Problem to work on:
The data below holds a line containing "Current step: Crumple" and a line containing "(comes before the"; please quote exactly those two lines and every line between them, and nothing else.
#### Dataset records
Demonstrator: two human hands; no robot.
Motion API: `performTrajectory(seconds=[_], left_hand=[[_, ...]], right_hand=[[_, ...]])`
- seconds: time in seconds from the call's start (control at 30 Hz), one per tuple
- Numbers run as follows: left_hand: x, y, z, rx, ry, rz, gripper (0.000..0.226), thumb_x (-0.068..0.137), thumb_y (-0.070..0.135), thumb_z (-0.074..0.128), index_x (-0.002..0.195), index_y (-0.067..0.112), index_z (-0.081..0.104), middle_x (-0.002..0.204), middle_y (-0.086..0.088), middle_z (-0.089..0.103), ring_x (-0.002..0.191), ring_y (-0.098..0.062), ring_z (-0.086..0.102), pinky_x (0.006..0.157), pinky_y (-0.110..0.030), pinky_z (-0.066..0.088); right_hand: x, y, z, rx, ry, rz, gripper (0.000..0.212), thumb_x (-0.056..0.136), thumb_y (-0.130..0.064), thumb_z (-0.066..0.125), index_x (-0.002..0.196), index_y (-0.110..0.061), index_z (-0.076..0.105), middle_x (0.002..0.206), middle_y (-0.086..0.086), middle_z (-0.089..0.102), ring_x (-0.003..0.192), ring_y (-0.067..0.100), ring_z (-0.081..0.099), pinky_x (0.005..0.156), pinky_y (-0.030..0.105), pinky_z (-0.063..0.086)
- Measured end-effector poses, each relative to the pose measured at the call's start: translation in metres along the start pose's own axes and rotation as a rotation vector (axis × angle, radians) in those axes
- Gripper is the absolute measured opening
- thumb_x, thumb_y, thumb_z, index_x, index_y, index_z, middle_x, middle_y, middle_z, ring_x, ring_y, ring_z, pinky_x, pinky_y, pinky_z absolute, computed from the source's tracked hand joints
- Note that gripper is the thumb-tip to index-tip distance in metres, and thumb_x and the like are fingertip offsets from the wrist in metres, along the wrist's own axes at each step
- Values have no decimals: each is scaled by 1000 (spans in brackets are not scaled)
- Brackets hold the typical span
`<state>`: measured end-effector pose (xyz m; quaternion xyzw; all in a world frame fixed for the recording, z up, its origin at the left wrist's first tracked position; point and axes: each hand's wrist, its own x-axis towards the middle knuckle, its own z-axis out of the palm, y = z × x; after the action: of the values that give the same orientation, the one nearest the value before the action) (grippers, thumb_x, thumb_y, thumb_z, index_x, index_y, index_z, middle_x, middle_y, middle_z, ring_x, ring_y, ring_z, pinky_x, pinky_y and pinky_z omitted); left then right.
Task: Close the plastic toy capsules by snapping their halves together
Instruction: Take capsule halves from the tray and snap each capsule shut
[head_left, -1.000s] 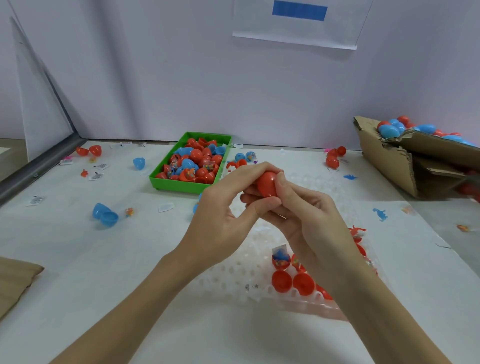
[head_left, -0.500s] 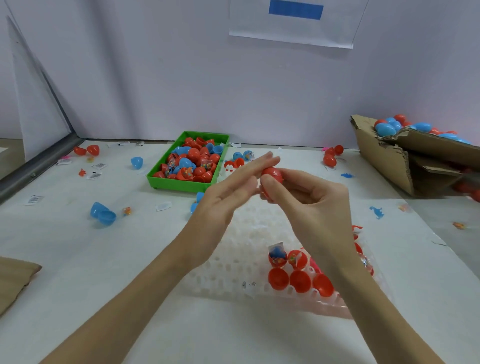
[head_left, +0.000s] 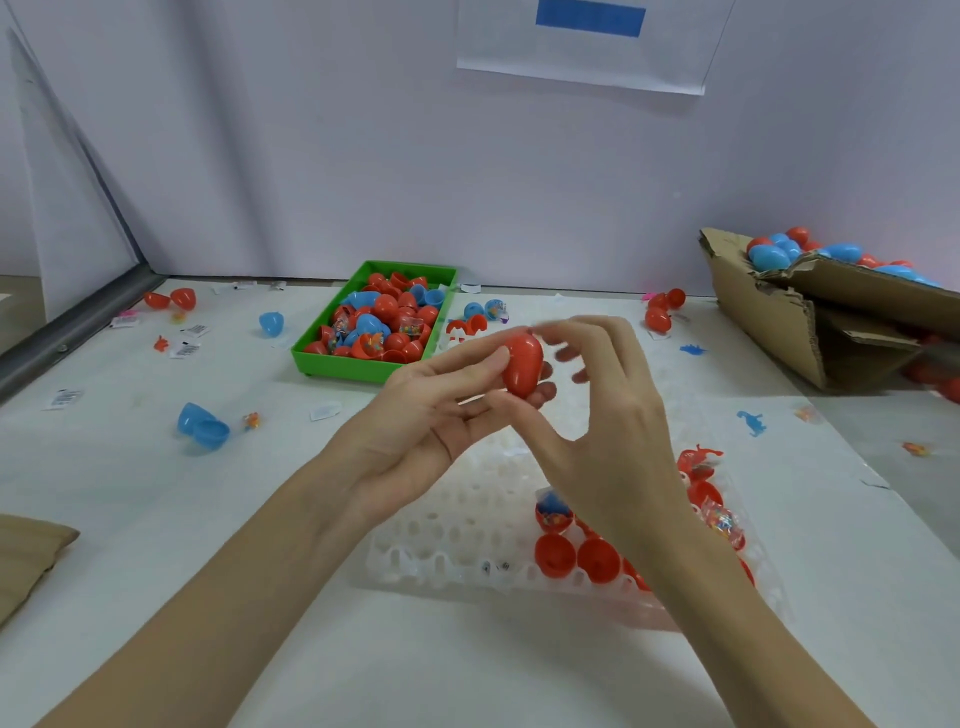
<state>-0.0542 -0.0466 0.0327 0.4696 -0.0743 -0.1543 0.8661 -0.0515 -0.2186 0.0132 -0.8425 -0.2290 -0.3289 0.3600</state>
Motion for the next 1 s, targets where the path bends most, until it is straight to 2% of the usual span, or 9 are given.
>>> performTrajectory(seconds=[0.07, 0.13, 0.23, 0.4, 0.5, 0.63, 0.73, 0.83, 1.0], left_hand=[[0, 3, -2, -23, -30, -16, 30, 90, 14, 68, 118, 10, 79, 123, -23, 73, 112, -33, 73, 88, -30, 61], [0, 1, -3, -7, -51, -17, 28, 91, 16, 68, 115, 9, 80, 122, -22, 73, 110, -31, 74, 88, -30, 61], [0, -2, -5, 26, -71, -17, 32, 91, 19, 67, 118, 5, 78, 122, -22, 73, 111, -28, 74, 94, -30, 59], [1, 1, -8, 43, -114, -23, 36, 86, 26, 71, 113, 3, 79, 118, -19, 75, 115, -25, 72, 93, -27, 58], [1, -1, -8, 4, -137, -44, 34, 89, 27, 69, 111, 3, 80, 114, -15, 76, 114, -23, 72, 94, -28, 57], [0, -3, -8, -46, -165, -78, 29, 96, 29, 62, 107, 10, 82, 103, -4, 78, 112, -16, 72, 96, -26, 56], [0, -3, -5, -31, -203, -112, 34, 103, 31, 55, 109, 11, 81, 95, -1, 78, 105, -12, 74, 106, -31, 52], [0, -3, -4, -55, -185, -166, 35, 96, 34, 65, 117, 11, 79, 115, -11, 77, 114, -20, 72, 103, -35, 55], [0, 0, -7, -93, -172, -208, 42, 93, 31, 67, 125, 5, 74, 120, -15, 74, 113, -24, 71, 104, -38, 55]], right_hand=[[1, -2, -1, 88, -41, -52, 61, 93, -37, 72, 143, -7, 53, 137, 3, 58, 125, 11, 56, 104, 22, 47], [1, -4, -2, 170, -84, -96, 56, 95, -26, 72, 144, -7, 54, 142, 1, 58, 131, 5, 53, 107, 19, 44], [1, -5, -6, 241, -114, -75, 52, 93, -22, 74, 141, -10, 58, 134, -3, 64, 121, 4, 60, 102, 15, 45], [3, -11, -13, 181, -98, -85, 52, 89, -36, 72, 134, -12, 65, 123, -2, 72, 107, 13, 68, 98, 13, 47], [1, -12, -12, 130, -54, -109, 48, 91, -34, 72, 131, -9, 66, 115, 2, 74, 97, 8, 65, 95, 8, 47], [-1, -15, -10, 110, 0, -165, 43, 92, -21, 69, 131, -3, 65, 115, 8, 72, 102, 0, 54, 96, 4, 43], [0, -15, -12, 70, 7, -174, 42, 95, -25, 64, 131, -2, 65, 116, 10, 73, 105, 13, 66, 101, 14, 47], [1, -15, -13, 31, 9, -190, 47, 97, -35, 61, 129, -1, 67, 114, 13, 75, 107, 27, 69, 107, 20, 42], [4, -12, -13, 33, -52, -190, 49, 93, -37, 63, 130, -6, 66, 118, 11, 74, 109, 21, 70, 104, 13, 44]])
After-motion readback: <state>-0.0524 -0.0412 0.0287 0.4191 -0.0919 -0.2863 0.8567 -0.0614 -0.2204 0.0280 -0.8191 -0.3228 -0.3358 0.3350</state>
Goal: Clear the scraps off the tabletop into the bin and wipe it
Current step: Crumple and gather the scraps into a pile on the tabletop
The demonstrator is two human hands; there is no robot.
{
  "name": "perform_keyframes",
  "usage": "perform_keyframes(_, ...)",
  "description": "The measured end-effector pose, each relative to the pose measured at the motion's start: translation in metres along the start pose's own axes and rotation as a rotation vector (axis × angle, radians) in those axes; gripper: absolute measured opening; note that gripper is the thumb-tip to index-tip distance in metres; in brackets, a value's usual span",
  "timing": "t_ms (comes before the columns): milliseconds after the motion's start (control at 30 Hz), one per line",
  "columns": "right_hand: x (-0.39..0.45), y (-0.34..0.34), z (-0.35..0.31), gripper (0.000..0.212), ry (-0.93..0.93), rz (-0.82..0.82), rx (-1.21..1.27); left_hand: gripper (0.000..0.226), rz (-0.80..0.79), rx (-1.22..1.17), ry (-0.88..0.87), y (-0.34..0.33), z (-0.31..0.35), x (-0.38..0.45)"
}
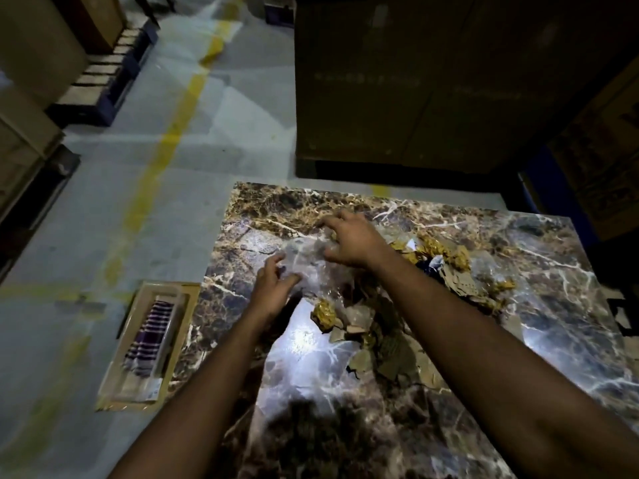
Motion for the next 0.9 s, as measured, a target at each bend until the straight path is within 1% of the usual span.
perform_keyframes(67, 0.027, -0.025, 0.005, 0.095, 0.043, -0.194, -0.142, 0.061, -0.092, 0.037, 0.010, -0.016, -0.004, 0.002)
perform_keyframes(133, 0.038, -0.046, 0.011, 0.112, 0.049, -0.357, -0.189, 0.051, -0.084, -0.012, 0.025, -0.023, -0.001, -0.002)
perform_keyframes(200, 0.038, -0.064, 0.016, 0.116, 0.045, -0.469, -0.198, 0.049, -0.044, -0.008, -0.009, -0.026, 0.002, -0.004)
perform_keyframes(233, 0.038, -0.071, 0.018, 0.114, 0.062, -0.482, -0.224, 0.051, -0.027, 0.031, -0.040, -0.026, 0.002, -0.005)
perform_keyframes(300, 0.041, -0.078, 0.020, 0.104, 0.092, -0.403, -0.248, 0.063, -0.020, 0.067, -0.081, -0.028, 0.001, -0.011)
perform_keyframes(367, 0.043, -0.082, 0.020, 0.084, 0.106, -0.308, -0.194, 0.078, -0.032, 0.095, -0.139, -0.033, 0.002, -0.023)
perform_keyframes(467, 0.040, -0.080, 0.014, 0.052, 0.139, -0.246, -0.055, 0.099, -0.045, 0.220, -0.298, -0.044, 0.007, -0.043)
perform_keyframes(533, 0.040, -0.067, 0.007, 0.036, 0.189, -0.193, 0.038, 0.107, 0.027, 0.223, -0.348, -0.044, 0.010, -0.054)
perform_keyframes(600, 0.040, -0.042, 0.001, 0.036, 0.219, -0.103, 0.101, 0.108, 0.144, 0.172, -0.349, -0.037, 0.010, -0.062)
perform_keyframes(667, 0.036, -0.010, -0.001, 0.042, 0.239, -0.003, 0.120, 0.107, 0.205, 0.118, -0.328, -0.031, 0.011, -0.070)
perform_keyframes(733, 0.023, 0.023, 0.005, 0.046, 0.269, 0.091, 0.122, 0.103, 0.177, 0.099, -0.311, -0.033, 0.013, -0.074)
perform_keyframes(800, 0.001, 0.053, 0.018, 0.046, 0.280, 0.183, 0.120, 0.102, 0.135, 0.106, -0.301, -0.037, 0.017, -0.077)
perform_keyframes(900, -0.042, 0.091, 0.046, 0.047, 0.291, 0.395, 0.071, 0.099, 0.137, 0.098, -0.284, -0.043, 0.024, -0.073)
Point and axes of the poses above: each hand's wrist, its own x-axis towards the middle knuckle, its own y-axis out of the back of the hand, z = x × y, the point moved 8 cm from there along x, towards the middle knuckle, and after that the axes turned 12 degrees about z, right-handed, at the moved point
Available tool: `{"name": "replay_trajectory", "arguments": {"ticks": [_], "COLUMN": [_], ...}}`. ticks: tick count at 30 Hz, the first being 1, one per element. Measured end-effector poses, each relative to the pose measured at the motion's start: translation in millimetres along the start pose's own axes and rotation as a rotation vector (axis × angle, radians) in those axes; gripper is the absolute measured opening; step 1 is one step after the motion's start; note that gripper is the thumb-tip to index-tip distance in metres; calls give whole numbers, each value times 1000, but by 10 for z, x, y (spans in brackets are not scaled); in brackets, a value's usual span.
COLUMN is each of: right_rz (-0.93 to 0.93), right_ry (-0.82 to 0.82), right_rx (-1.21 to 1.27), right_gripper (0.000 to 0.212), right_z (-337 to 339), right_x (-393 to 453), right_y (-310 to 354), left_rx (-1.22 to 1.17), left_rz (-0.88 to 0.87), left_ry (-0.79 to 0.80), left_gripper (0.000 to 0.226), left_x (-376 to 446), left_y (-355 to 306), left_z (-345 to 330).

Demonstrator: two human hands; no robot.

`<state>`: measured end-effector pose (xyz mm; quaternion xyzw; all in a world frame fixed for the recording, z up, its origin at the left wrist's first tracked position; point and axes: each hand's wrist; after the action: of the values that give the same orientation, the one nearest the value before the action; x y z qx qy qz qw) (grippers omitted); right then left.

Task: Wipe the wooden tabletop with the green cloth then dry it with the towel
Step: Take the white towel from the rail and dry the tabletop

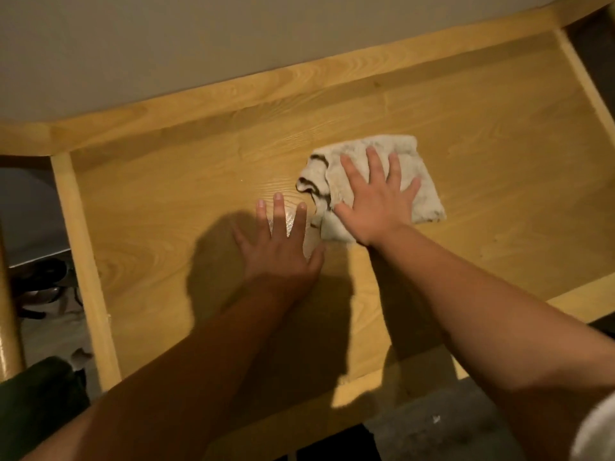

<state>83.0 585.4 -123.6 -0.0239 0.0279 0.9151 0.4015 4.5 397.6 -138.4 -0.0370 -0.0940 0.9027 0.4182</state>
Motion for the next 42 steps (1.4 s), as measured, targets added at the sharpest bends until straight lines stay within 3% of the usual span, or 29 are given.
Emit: {"name": "replay_trajectory", "arguments": {"ticks": [12, 17, 22, 31, 36, 39, 42], "right_rz": [62, 64, 164, 265, 273, 257, 212], "right_ry": [-75, -60, -32, 45, 154, 205, 225], "right_rx": [29, 51, 63, 59, -64, -73, -40], "right_gripper": [77, 73, 68, 79, 85, 89, 95], "right_z": [56, 118, 135, 175, 283, 304, 292], "right_x": [1594, 1813, 1194, -1119, -2121, -2211, -2145], "right_y": [136, 124, -145, -1104, -1755, -1901, -1890], "left_rx": [24, 58, 76, 99, 131, 74, -26], "left_rz": [22, 35, 76, 91, 169, 294, 151], "left_ry": [-49, -34, -15, -38, -30, -48, -4], "left_gripper": [81, 81, 82, 77, 71, 71, 76], "left_x": [-23, -4, 11, 61, 63, 181, 425], "left_y": [5, -9, -42, -39, -104, -508, -1277], "left_z": [-10, 15, 61, 70, 123, 108, -26]}}
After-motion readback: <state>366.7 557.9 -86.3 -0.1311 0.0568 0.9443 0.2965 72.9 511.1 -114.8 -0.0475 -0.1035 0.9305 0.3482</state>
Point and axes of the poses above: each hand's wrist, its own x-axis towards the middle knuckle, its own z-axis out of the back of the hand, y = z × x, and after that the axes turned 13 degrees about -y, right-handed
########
Task output:
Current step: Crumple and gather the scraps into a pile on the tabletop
The demonstrator is two human hands; there is no robot.
{
  "name": "perform_keyframes",
  "usage": "perform_keyframes(_, ...)",
  "description": "The measured end-effector pose, each relative to the pose measured at the motion's start: translation in metres along the start pose's own axes and rotation as a rotation vector (axis × angle, radians) in those axes; gripper: absolute measured opening; note that gripper is the thumb-tip to index-tip distance in metres; in brackets, a value's usual span",
  "timing": "t_ms (comes before the columns): milliseconds after the motion's start (control at 30 Hz), one per line",

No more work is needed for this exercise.